L’exemple suivant est l’histoire d’une prédication en actes.

En septembre, il y a quatre ans, une jeune fille allemande de 17 ans est venue chez nous pour faire ses deux ans d’étude supérieure. Il s’avéra que Sandra perturbait notre maison. Elle faisait tout ce qu’elle pouvait pour me mettre en colère. Quand on découvrit que la situation familiale de Sandra posait problème et que Sandra n’était pas heureuse, sur sa demande, on se mit à agir et avec sa permission, on contacta le service social. Quand Sandra fut interrogée, on découvrit que sa situation familiale était inacceptable. Elle était même en danger. Ses parents très autoritaires abusaient d’elle affectivement et physiquement. Les employés des services sociaux, la police et les psychologues des deux pays travaillèrent ensemble sur son cas. Ses parents furent convoqués en Irlande. Ils étaient furieux et menaçaient de lui couper les vivres par suite de notre ingérence. Sandra eut peur. On lui assura qu’elle était la bienvenue chez nous si elle le désirait.

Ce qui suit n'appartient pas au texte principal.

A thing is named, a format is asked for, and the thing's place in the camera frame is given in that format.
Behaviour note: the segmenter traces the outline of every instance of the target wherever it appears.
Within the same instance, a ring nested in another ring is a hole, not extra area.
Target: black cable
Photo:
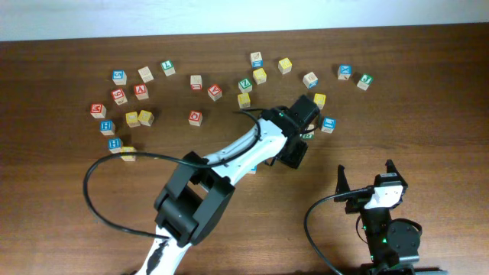
[[[309,207],[309,209],[306,212],[306,216],[304,217],[304,231],[306,232],[307,240],[309,241],[309,243],[311,244],[311,246],[314,248],[314,250],[316,251],[316,253],[328,265],[328,267],[331,268],[331,270],[333,270],[338,275],[342,275],[342,273],[339,270],[337,270],[333,266],[333,264],[321,253],[321,251],[319,250],[319,248],[317,247],[317,245],[314,243],[313,239],[311,238],[311,235],[309,233],[309,229],[307,228],[307,219],[309,218],[309,214],[313,211],[313,209],[316,206],[322,204],[323,202],[326,202],[326,201],[328,201],[330,199],[342,197],[342,196],[351,196],[351,195],[356,194],[356,193],[367,193],[367,192],[369,192],[369,189],[368,188],[362,188],[362,189],[356,189],[356,190],[353,190],[353,191],[350,191],[350,192],[344,192],[344,193],[341,193],[341,194],[335,194],[335,195],[327,196],[325,198],[320,199],[317,202],[314,202],[314,204],[311,205],[311,207]]]
[[[239,112],[236,112],[236,113],[238,113],[238,114],[245,114],[248,117],[250,117],[251,119],[253,119],[254,123],[257,126],[257,135],[256,135],[256,138],[244,150],[240,151],[239,153],[237,153],[236,155],[234,155],[234,156],[232,156],[232,157],[230,157],[228,159],[220,160],[217,163],[211,163],[211,164],[193,163],[193,162],[190,162],[188,160],[182,160],[182,159],[179,159],[179,158],[169,157],[169,156],[162,155],[162,154],[153,154],[153,153],[147,153],[147,152],[116,153],[116,154],[111,154],[111,155],[108,155],[108,156],[105,156],[105,157],[102,157],[102,158],[98,159],[86,171],[85,177],[83,178],[83,196],[85,197],[85,202],[86,202],[87,206],[89,207],[89,210],[93,213],[93,215],[95,215],[100,221],[102,221],[103,223],[105,223],[110,228],[114,228],[116,230],[123,231],[123,232],[129,233],[129,234],[134,234],[134,235],[139,235],[139,236],[144,236],[144,237],[149,237],[149,238],[168,239],[169,237],[167,237],[167,236],[157,235],[157,234],[153,234],[153,233],[146,232],[146,231],[135,230],[135,229],[132,229],[132,228],[127,228],[125,226],[115,224],[114,222],[111,222],[107,218],[105,218],[104,216],[102,216],[96,210],[95,206],[93,206],[92,200],[90,199],[90,196],[89,196],[88,183],[89,183],[90,176],[92,175],[93,171],[97,168],[97,166],[99,164],[104,163],[107,160],[113,160],[115,158],[119,158],[119,157],[122,157],[122,156],[153,157],[153,158],[157,158],[157,159],[160,159],[160,160],[169,160],[169,161],[173,161],[175,163],[179,163],[179,164],[183,164],[183,165],[187,165],[187,166],[191,166],[191,167],[195,167],[195,168],[200,168],[200,169],[213,168],[213,167],[217,167],[217,166],[220,166],[220,165],[224,165],[224,164],[226,164],[226,163],[228,163],[230,161],[233,161],[236,158],[242,156],[246,152],[248,152],[260,140],[260,138],[261,138],[261,126],[260,126],[259,121],[252,114],[250,114],[250,113],[248,113],[246,111],[239,111]]]
[[[360,218],[361,216],[358,216],[357,218],[357,223],[355,224],[355,229],[357,229],[357,235],[358,237],[365,243],[365,244],[368,244],[361,236],[360,236],[360,232],[358,231],[358,224],[360,223]]]

Nous nous étions préparés à nous occuper d’elle et à lui venir en aide financièrement jusqu’à la fin de ses études. « Mais je ne peux pas vous rembourse »r, dit Sandra. « Quand on fait du bien à quelqu’un, on n’attend pas de retour. Nous n’attendons pas que tu nous paies pour ce que nous faisons pour toi. Ce que nous attendons que tu fasses, c’est qu’un jour, quand tu seras en situation pour le faire, tu redonnes à quelqu’un le bien que tu as reçu. » Sandra est restée avec nous dix huit mois puis elle est retournée en Allemagne mais pas chez ses parents. Les services sociaux allemands ont pris la relève ; ils lui trouvèrent un logement et lui procurèrent un conseiller, ce qu’elle accepta. A 19 ans, elle se maria avec son petit ami de longue date. Un très gentil garçon, sérieux, qui séjourna deux fois chez nous pour revoir Sandra.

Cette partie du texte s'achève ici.